» Task brief: With the pictures omitted, print exactly the lines below, from the one containing "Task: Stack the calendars" through the one containing "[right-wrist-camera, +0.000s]", and nothing else.

== Dataset content ==

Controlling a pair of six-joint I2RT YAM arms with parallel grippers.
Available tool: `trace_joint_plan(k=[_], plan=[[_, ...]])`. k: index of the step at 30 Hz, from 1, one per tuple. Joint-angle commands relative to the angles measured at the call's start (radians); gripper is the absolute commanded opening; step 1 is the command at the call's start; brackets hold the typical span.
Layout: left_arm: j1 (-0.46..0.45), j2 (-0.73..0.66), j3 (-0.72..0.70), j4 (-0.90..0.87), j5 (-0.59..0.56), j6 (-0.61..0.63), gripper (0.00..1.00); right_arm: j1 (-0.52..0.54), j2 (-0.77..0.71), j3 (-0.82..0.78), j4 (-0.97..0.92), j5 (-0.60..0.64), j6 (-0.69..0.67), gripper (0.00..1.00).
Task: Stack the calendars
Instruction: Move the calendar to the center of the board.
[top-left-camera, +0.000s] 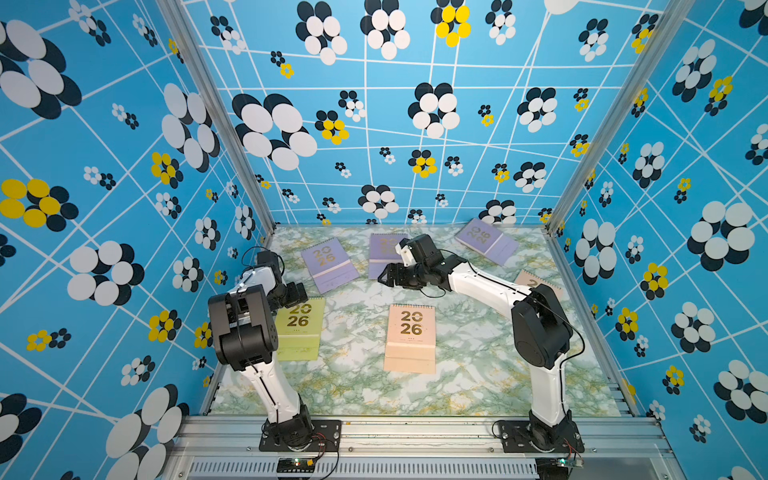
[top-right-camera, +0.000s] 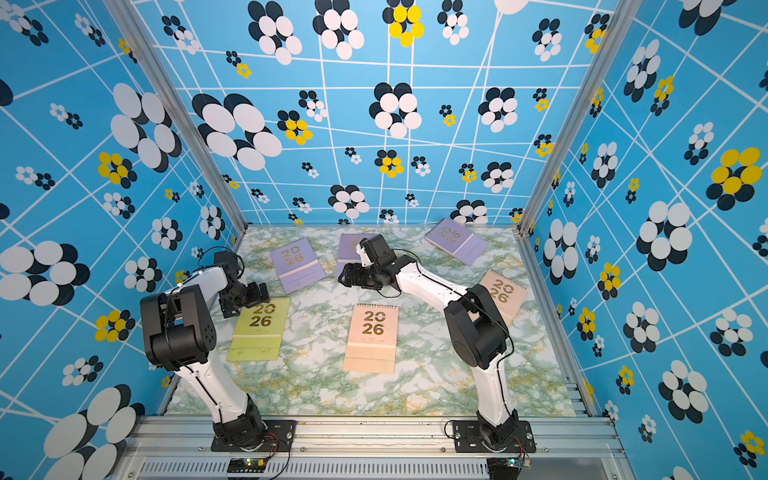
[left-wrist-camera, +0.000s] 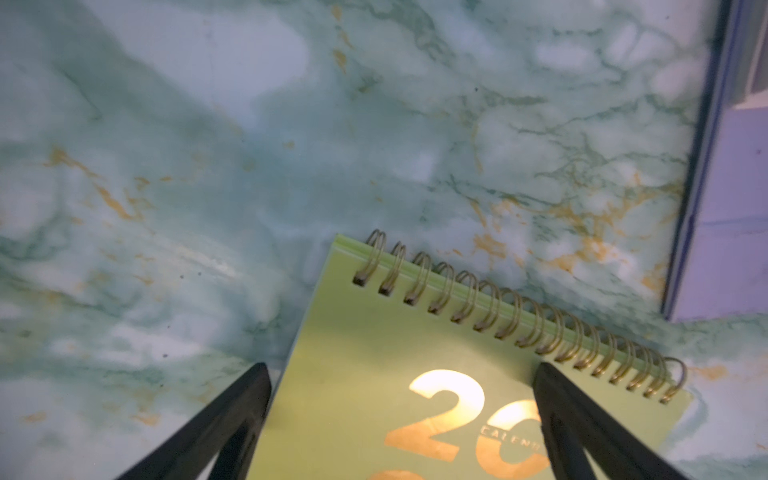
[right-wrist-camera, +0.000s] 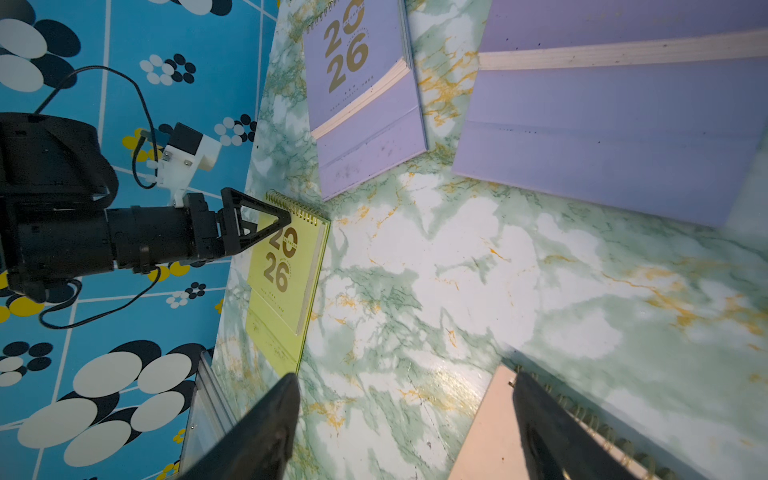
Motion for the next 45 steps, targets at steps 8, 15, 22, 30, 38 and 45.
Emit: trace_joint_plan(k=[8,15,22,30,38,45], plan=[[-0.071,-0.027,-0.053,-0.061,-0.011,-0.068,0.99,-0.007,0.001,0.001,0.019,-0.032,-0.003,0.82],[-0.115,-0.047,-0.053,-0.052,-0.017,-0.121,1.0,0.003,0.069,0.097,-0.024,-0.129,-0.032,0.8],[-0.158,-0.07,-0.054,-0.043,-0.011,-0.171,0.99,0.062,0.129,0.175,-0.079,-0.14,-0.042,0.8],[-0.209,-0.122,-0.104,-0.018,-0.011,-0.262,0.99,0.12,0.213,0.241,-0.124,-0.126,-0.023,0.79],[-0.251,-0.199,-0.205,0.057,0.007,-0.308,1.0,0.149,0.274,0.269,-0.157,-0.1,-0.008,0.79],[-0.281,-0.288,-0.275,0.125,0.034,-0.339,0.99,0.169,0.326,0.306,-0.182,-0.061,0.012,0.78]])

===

» Answer box:
Task: Stack the calendars
Instruction: Move the calendar to the center of the board.
[top-left-camera, +0.000s] 
[top-right-camera, +0.000s] 
[left-wrist-camera, +0.000s] 
[right-wrist-camera, +0.000s] 

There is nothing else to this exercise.